About this task:
From the first line to the last, give the listing again exactly.

Collected data:
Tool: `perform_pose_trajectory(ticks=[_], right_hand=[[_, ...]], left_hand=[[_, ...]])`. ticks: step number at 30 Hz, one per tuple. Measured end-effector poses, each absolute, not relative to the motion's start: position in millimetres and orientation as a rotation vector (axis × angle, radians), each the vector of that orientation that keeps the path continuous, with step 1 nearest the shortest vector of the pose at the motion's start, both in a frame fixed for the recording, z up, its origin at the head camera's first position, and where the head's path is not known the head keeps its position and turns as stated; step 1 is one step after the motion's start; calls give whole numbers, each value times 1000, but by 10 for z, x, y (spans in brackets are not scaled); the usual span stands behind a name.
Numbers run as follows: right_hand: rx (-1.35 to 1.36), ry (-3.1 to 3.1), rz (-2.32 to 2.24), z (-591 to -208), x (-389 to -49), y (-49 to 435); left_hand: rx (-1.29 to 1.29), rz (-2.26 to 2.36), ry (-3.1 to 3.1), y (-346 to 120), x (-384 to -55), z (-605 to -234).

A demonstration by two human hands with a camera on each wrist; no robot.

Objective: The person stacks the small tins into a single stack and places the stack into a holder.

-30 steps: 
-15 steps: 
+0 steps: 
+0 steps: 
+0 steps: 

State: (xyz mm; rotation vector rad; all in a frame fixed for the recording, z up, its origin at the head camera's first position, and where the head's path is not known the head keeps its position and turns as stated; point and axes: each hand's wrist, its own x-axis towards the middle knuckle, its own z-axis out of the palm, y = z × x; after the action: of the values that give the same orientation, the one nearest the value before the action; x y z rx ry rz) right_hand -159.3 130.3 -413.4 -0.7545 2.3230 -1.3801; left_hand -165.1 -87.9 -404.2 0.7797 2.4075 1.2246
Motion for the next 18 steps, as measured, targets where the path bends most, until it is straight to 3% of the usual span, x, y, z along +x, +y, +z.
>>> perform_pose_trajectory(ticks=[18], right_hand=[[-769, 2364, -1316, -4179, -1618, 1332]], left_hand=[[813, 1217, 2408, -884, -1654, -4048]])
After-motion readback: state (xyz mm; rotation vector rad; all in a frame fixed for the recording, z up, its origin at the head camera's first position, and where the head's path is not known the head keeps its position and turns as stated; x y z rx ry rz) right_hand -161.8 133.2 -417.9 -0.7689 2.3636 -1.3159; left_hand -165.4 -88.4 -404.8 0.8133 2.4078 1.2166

Answer to this exercise:
Tool: `perform_pose_trajectory(ticks=[_], right_hand=[[_, ...]], left_hand=[[_, ...]])`. ticks: step number at 30 Hz, one per tuple. Measured end-effector poses, each absolute, not relative to the motion's start: position in millimetres and orientation as a rotation vector (axis × angle, radians), each the vector of that orientation that keeps the path continuous, with step 1 nearest the shortest vector of the pose at the motion's start, both in a frame fixed for the recording, z up, its origin at the head camera's first position, and where the head's path is not known the head keeps its position and turns as stated; step 1 is one step after the motion's start; calls give whole numbers, each value times 1000, but by 10 for z, x, y (spans in brackets are not scaled); the usual span stands behind a name.
Numbers run as follows: right_hand: rx (-1.35 to 1.36), ry (-3.1 to 3.1), rz (-2.32 to 2.24), z (-591 to -208), x (-389 to -49), y (-49 to 435); left_hand: rx (-1.29 to 1.29), rz (-2.26 to 2.36), ry (-3.1 to 3.1), y (-346 to 120), x (-384 to -55), z (-605 to -234).

A demonstration by two human hands with a camera on each wrist; no robot.

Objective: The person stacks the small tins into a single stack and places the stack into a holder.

-30 steps: 
-15 steps: 
+0 steps: 
+0 steps: 
+0 steps: 

State: (xyz mm; rotation vector rad; all in a frame fixed for the recording, z up, its origin at the head camera's first position, and where the head's path is not known the head keeps its position and turns as stated; point and axes: each hand's wrist, its own x-axis towards the middle knuckle, its own z-axis out of the palm, y = z × x; after the action: of the values that give the same orientation, the one nearest the value before the action; x y z rx ry rz) right_hand -159.3 130.3 -413.4 -0.7545 2.3230 -1.3801; left_hand -165.1 -87.9 -404.2 0.7797 2.4075 1.2246
Motion for the next 18 steps, as measured, targets where the path bends most, until it is straight to 3% of the usual span, x, y, z along +x, +y, +z.
>>> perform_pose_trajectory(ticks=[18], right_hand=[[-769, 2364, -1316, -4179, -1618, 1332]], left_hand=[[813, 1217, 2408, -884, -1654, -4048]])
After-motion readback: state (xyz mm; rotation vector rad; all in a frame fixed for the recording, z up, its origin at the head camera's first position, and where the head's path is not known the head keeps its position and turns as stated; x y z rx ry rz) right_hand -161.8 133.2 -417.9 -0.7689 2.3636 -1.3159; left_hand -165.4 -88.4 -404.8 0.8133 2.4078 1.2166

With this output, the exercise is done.